That, in and of itself, is fine. Many of them, however, then rationalize away their
supernatural elements as mere hoaxes, a move so infuriatingly,
atmosphere-destroyingly similar to a century-older Scooby Do that one can hear
the culprit of the hour screaming "I would have gotten away with it too,
if it weren't for you meddling paranormal investigators!"
In this article,
Ellery Queen (yes, THAT Ellery Queen) defends the endings, stating that: These natural elucidations, frowned on by devotees
of the weird, must be applauded by devotees of the detective story; they
transform Carnacki from a
mere dabbler into the unknown to a legitimate and authentic detective. I
can't help but noting that Queen never gives a single literary reason for why
these explanations are good besides that they make Carnacki more of a
detective. As to that, fair enough, but I don't think many would say a story is
always bettered by including a detective, no matter what. In these cases, that
inclusion (going by Queen's definitions) harms the stories quite a bit.
My problem
is not simply that the endings are not supernatural – I am more than capable,
needless to say, of enjoying realistic mysteries and other kinds of literature – but that they fatally
undermine the story before them.
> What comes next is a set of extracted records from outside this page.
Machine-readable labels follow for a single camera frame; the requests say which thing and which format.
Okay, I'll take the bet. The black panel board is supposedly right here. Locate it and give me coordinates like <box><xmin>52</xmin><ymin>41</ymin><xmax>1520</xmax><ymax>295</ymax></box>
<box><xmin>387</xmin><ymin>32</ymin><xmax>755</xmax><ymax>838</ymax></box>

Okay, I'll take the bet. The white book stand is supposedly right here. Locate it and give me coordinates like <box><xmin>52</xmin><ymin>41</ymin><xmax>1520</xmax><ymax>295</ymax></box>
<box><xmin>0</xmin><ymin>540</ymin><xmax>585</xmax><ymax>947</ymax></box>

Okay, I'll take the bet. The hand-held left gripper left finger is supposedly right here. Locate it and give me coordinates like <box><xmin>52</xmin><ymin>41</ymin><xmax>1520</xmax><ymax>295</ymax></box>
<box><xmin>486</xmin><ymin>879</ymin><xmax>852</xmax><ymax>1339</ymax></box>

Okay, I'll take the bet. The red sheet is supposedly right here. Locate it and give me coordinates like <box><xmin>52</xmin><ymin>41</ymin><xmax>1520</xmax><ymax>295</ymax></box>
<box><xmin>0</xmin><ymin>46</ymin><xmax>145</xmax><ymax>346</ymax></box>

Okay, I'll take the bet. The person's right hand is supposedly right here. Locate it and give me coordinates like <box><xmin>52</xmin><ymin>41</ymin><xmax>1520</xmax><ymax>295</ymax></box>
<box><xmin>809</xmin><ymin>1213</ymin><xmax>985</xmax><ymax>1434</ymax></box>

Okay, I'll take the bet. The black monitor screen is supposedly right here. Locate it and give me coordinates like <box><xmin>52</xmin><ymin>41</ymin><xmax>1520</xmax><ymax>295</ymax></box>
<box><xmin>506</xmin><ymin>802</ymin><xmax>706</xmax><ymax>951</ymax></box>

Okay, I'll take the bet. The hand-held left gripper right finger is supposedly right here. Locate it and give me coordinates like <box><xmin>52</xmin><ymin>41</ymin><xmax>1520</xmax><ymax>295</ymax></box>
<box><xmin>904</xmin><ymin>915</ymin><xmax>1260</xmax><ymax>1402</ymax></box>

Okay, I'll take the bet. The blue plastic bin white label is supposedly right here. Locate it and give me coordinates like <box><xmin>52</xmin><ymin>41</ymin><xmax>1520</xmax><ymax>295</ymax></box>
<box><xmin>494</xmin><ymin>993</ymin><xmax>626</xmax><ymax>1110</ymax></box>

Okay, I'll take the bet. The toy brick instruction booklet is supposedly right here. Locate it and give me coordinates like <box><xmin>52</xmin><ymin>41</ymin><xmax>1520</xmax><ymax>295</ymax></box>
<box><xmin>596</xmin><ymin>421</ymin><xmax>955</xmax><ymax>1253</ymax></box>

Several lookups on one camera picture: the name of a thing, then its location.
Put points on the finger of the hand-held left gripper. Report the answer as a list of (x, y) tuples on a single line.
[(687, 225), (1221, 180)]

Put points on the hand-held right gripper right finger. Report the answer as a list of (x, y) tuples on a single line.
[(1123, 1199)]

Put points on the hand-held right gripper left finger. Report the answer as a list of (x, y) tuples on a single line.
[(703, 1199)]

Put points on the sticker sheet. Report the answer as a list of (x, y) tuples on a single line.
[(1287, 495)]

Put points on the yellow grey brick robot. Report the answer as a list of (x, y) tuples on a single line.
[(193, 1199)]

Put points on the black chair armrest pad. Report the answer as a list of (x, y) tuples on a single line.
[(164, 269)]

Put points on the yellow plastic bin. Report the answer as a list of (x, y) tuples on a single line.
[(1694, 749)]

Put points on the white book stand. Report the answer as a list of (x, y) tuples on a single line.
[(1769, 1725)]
Revealing that blood descending from a ceiling
is actually colored water is simply silly (the genius detective did not verify
that the blood mist was made of, you know, blood?), and that is, to be honest,
one of the better reveals. Many of the absurd revelations contained herein are
frankly less plausible than the idea that a ghost did it.
Their
absurdity cheapens the atmosphere. When the reader knows that the otherworldly
terror they felt came from a man controlling an absurd number of doorways with
a hook, or one somehow running down a crowded hallway and escaping gunfire
while wearing a mask and pretending to be a ghost, the reader's main reaction
is not only that the preceding story was not worth their dread but that the
next one will almost certainly not be either, and that they had better not
invest themselves too closely emotionally, lest they simply be cheated again.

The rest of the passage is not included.